ParseHeapDump -output=new.hprof original.hprof export_hprof.xml

the -output=new.hprof would be accepted as an option, original.hprof dump would be parsed, then output=new.hprof added to the spec report overwriting any existing values, then the command query:
export_hprof -output new.hprof
would be run. If the report definition were added to the HPROF plugin then it would appear as a report in the 'Run Expert System Test' menu. If that was annoying then we would need other ways of categorising / hiding report, as for queries.

If a new command (for example 'comparehistogram') had an option named for example snapshot2 then this could be used to run a report using a secondary snapshot.

<query name="compare">
        <param key="snapshot" value="default.hprof" ></param>
        <command>comparehistogram -snapshot2 ${snapshot}</command>
</query>

ParseHeapDump -snashot=second.hprof original.hprof compare.xml

There's not then a way of varying the options provided for parsing the secondary snapshot. Is that really a problem?

Existing comparison queries operate on multiple tables and snapshots supplied via the compare basket. The compare basket is a UI feature. I don't see a straightforward way to express queries in a report returning tables which are then supplied to another query.

HPROF parser messages

Slightly improved error messages for corrupt dumps

HPROF parser missing classes

Dummy java.lang.Class and java.lang.ClassLoader classes are added if not found in the dump

HPROF unload class

The HPROF parser now forgets names of classes on seeing a unload record. It seemed tidy to add this, but shouldn't make any difference as dumps shouldn't refer to unloaded classes.

Index validation

Added a couple more tests to check the index for GC roots produced by a parser.

ArgumentDescriptor

Print out commands with a space before a default heap object argument not at the beginning of the argument list - so the export_hprof command works.

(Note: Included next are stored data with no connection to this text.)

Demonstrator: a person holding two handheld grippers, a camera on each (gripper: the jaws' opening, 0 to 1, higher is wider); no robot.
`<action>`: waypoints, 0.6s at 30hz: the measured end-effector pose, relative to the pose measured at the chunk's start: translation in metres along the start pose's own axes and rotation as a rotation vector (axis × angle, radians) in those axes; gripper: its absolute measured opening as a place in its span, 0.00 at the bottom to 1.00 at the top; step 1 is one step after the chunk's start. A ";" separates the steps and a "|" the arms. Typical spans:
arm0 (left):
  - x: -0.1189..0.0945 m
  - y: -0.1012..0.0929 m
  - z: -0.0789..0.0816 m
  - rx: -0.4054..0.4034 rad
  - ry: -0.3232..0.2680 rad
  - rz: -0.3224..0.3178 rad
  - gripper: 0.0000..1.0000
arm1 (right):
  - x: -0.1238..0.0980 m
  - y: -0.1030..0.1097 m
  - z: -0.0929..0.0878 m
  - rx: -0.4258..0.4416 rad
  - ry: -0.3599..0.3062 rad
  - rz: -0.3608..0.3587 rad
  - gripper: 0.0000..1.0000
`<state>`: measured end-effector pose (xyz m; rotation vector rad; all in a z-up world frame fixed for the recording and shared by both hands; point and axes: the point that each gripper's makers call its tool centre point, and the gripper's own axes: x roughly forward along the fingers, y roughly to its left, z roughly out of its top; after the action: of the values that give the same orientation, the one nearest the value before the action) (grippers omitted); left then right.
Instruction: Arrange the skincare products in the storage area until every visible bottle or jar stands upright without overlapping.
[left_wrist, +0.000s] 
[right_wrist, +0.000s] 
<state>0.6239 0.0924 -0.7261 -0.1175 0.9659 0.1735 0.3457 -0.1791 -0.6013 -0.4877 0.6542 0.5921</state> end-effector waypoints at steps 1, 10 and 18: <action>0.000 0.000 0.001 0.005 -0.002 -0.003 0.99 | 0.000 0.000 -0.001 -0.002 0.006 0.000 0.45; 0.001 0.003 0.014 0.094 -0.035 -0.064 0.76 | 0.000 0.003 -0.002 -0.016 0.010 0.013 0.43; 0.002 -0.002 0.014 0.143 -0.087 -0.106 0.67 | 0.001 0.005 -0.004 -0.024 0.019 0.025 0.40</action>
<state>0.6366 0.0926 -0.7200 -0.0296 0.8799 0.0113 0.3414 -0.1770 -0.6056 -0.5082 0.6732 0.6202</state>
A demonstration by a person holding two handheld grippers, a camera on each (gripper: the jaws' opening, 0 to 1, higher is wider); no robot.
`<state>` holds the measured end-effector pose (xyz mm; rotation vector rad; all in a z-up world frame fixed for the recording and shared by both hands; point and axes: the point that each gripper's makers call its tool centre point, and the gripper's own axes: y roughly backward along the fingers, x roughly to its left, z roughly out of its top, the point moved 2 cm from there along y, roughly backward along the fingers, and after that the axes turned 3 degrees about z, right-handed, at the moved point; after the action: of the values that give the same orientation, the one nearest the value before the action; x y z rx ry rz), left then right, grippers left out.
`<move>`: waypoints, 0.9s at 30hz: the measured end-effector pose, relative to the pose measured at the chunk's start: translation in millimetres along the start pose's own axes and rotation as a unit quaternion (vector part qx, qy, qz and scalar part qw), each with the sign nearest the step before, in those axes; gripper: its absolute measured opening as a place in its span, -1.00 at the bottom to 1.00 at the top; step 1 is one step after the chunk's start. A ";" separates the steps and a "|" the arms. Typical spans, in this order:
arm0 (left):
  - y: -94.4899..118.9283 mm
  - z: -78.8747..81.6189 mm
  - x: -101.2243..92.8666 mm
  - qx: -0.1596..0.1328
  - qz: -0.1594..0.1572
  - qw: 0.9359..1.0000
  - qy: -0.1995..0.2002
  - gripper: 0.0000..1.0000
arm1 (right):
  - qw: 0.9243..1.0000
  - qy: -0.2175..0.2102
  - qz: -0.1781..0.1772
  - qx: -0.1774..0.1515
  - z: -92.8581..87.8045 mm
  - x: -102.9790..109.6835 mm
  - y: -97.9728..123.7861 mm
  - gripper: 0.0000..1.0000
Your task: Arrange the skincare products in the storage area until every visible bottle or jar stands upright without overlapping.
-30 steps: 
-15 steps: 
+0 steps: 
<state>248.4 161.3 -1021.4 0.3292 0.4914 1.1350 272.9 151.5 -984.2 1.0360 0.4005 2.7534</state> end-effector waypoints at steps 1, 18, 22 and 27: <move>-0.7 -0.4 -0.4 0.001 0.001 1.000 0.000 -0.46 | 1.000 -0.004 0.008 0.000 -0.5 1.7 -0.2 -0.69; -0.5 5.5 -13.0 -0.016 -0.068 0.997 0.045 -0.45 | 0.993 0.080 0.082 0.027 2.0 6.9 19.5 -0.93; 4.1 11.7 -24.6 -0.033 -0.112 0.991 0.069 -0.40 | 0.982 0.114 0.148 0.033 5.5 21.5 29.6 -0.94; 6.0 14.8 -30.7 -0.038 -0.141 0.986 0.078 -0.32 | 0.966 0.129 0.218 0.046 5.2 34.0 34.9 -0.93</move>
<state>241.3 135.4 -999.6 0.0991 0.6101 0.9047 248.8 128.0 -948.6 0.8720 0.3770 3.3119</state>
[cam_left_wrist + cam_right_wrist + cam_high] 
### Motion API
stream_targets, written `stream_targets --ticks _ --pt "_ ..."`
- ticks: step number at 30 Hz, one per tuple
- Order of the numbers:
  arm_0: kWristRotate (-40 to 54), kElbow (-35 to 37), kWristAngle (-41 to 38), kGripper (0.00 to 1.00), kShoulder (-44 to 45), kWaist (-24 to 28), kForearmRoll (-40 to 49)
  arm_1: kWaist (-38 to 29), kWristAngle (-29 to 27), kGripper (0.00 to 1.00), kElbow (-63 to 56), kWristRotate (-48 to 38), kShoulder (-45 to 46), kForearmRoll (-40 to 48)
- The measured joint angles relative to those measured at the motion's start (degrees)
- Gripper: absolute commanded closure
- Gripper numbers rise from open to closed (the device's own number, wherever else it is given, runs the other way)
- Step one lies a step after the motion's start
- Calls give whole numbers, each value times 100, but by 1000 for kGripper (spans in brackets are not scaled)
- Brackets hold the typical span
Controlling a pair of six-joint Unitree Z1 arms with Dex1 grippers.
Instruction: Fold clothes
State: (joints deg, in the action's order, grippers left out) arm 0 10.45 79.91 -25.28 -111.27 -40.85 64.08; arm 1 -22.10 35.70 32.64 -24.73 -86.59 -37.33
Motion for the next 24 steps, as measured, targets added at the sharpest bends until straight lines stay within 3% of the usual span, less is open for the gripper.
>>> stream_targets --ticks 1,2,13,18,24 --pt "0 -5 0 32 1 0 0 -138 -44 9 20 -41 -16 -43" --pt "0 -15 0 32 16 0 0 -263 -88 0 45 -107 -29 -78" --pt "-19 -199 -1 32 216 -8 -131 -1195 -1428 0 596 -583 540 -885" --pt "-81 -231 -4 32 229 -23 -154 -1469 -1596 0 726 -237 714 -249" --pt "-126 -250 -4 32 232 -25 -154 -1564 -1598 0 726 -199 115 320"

ArrayIntCompressed ArrayLongCompressed

These work, but prior to my change expected that set(index,value) was only called once per index value. The new value was or'ed with the old value.

When my coding changes for types of classes I wondered why the type wasn't being changed correctly, and discovered this behaviour. It wasn't documented, so I presumed it was a bug. I fixed it so that set could be called to change existing values too. This seemed more sensible than trying to document the existing behaviour. I then wrote some tests for this.

HeapDumpInfo

This query now has a SnapshotInfo argument, not ISnapshot. The value is supplied automatically by the context so makes no different for the ordinary user. It was useful to supply info about the newly dumped HPROF file for the export hprof query.

FieldDescriptor

This now has a toString, like Field, with a note to explain not to rely on the format.

Calculate dominator tree

The snapshot is closed if on parsing the dominator tree step fails. This allows the user to delete the indices if required.